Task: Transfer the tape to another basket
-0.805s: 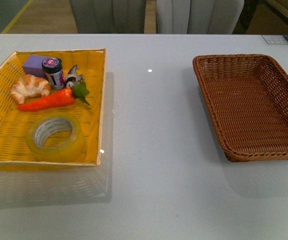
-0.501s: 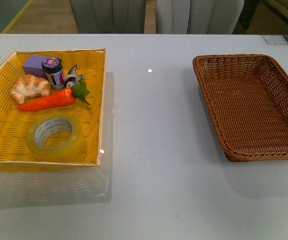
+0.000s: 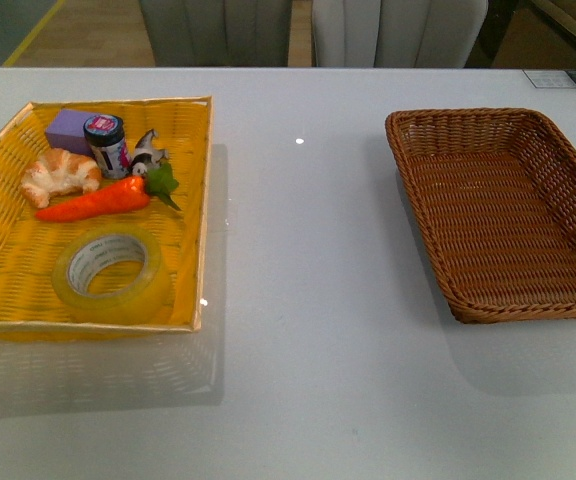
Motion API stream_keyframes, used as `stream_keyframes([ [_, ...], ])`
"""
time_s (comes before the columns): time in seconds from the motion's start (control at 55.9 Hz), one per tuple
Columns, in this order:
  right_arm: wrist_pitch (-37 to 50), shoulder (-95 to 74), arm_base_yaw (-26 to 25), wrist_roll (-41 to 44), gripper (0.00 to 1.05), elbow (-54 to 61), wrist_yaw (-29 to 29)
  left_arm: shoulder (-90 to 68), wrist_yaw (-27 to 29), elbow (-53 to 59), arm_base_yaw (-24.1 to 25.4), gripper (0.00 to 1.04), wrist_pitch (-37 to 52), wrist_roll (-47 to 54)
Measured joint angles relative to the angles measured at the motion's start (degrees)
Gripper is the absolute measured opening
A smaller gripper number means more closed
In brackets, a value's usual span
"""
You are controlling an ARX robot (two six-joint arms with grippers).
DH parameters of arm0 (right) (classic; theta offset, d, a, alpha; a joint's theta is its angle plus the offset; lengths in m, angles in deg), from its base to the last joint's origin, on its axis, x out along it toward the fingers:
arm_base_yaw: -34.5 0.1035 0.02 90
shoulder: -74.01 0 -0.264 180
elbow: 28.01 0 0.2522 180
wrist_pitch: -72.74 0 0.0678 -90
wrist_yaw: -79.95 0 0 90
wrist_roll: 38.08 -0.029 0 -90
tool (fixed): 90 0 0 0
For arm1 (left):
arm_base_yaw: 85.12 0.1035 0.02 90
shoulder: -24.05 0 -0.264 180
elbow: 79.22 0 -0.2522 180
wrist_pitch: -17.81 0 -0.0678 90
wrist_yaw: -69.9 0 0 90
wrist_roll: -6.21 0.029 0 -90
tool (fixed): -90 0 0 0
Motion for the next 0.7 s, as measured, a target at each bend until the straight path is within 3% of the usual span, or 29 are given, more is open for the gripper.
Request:
stream_keyframes([
  [0.072,0.0,0.0,0.0,0.0,0.96,0.0,0.2,-12.9,-10.0,-3.7,2.6,0.96,0.8,-8.4],
  [0.143,0.0,0.0,0.0,0.0,0.96,0.0,0.2,-25.5,-11.2,-6.0,2.2,0.96,9.0,-12.3],
  [0.411,0.0,0.1,0.0,0.0,0.96,0.0,0.2,-80.1,-3.9,-19.8,-2.3,0.96,39.9,-10.7],
  [0.697,0.0,0.1,0.0,0.0,0.96,0.0,0.2,-106.4,0.4,-32.4,-2.3,0.96,40.2,-3.9],
])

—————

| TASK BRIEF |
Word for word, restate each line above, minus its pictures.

| TASK RESPONSE |
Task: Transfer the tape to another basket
-0.805s: 
-0.501s: 
+0.000s: 
Motion API stream_keyframes, used as `stream_keyframes([ [_, ...], ])`
"""
time_s (comes before the columns): time in seconds from the motion's start (control at 55.9 Hz), one per tuple
Columns, in this order:
  right_arm: wrist_pitch (-37 to 50), shoulder (-95 to 74), arm_base_yaw (-26 to 25), wrist_roll (-41 to 44), gripper (0.00 to 1.05), elbow (-54 to 61), wrist_yaw (-29 to 29)
  left_arm: shoulder (-90 to 68), wrist_yaw (-27 to 29), elbow (-53 to 59), arm_base_yaw (-24.1 to 25.4), gripper (0.00 to 1.04), wrist_pitch (-37 to 52), wrist_roll (-47 to 54)
Measured joint angles relative to the angles measured at the motion's start (degrees)
Gripper is the absolute measured opening
A smaller gripper number means more closed
In brackets, a value's usual span
"""
You are controlling an ARX robot (two six-joint arms with grippers).
DH parameters of arm0 (right) (classic; theta offset, d, a, alpha; a joint's theta is its angle plus the offset; lengths in m, angles in deg), from its base to the last joint's origin, on its axis, x out along it toward the fingers:
arm_base_yaw: -34.5 0.1035 0.02 90
shoulder: -74.01 0 -0.264 180
elbow: 28.01 0 0.2522 180
wrist_pitch: -72.74 0 0.0678 -90
wrist_yaw: -79.95 0 0 90
wrist_roll: 38.08 -0.029 0 -90
tool (fixed): 90 0 0 0
For arm1 (left):
arm_base_yaw: 85.12 0.1035 0.02 90
shoulder: -24.05 0 -0.264 180
elbow: 79.22 0 -0.2522 180
wrist_pitch: -17.81 0 -0.0678 90
wrist_yaw: -69.9 0 0 90
wrist_roll: -6.21 0.029 0 -90
tool (fixed): -90 0 0 0
Motion for the next 0.7 s, as measured, a target at each bend until the straight path is within 3% of the usual span, or 29 are given, more is open for the gripper.
Request:
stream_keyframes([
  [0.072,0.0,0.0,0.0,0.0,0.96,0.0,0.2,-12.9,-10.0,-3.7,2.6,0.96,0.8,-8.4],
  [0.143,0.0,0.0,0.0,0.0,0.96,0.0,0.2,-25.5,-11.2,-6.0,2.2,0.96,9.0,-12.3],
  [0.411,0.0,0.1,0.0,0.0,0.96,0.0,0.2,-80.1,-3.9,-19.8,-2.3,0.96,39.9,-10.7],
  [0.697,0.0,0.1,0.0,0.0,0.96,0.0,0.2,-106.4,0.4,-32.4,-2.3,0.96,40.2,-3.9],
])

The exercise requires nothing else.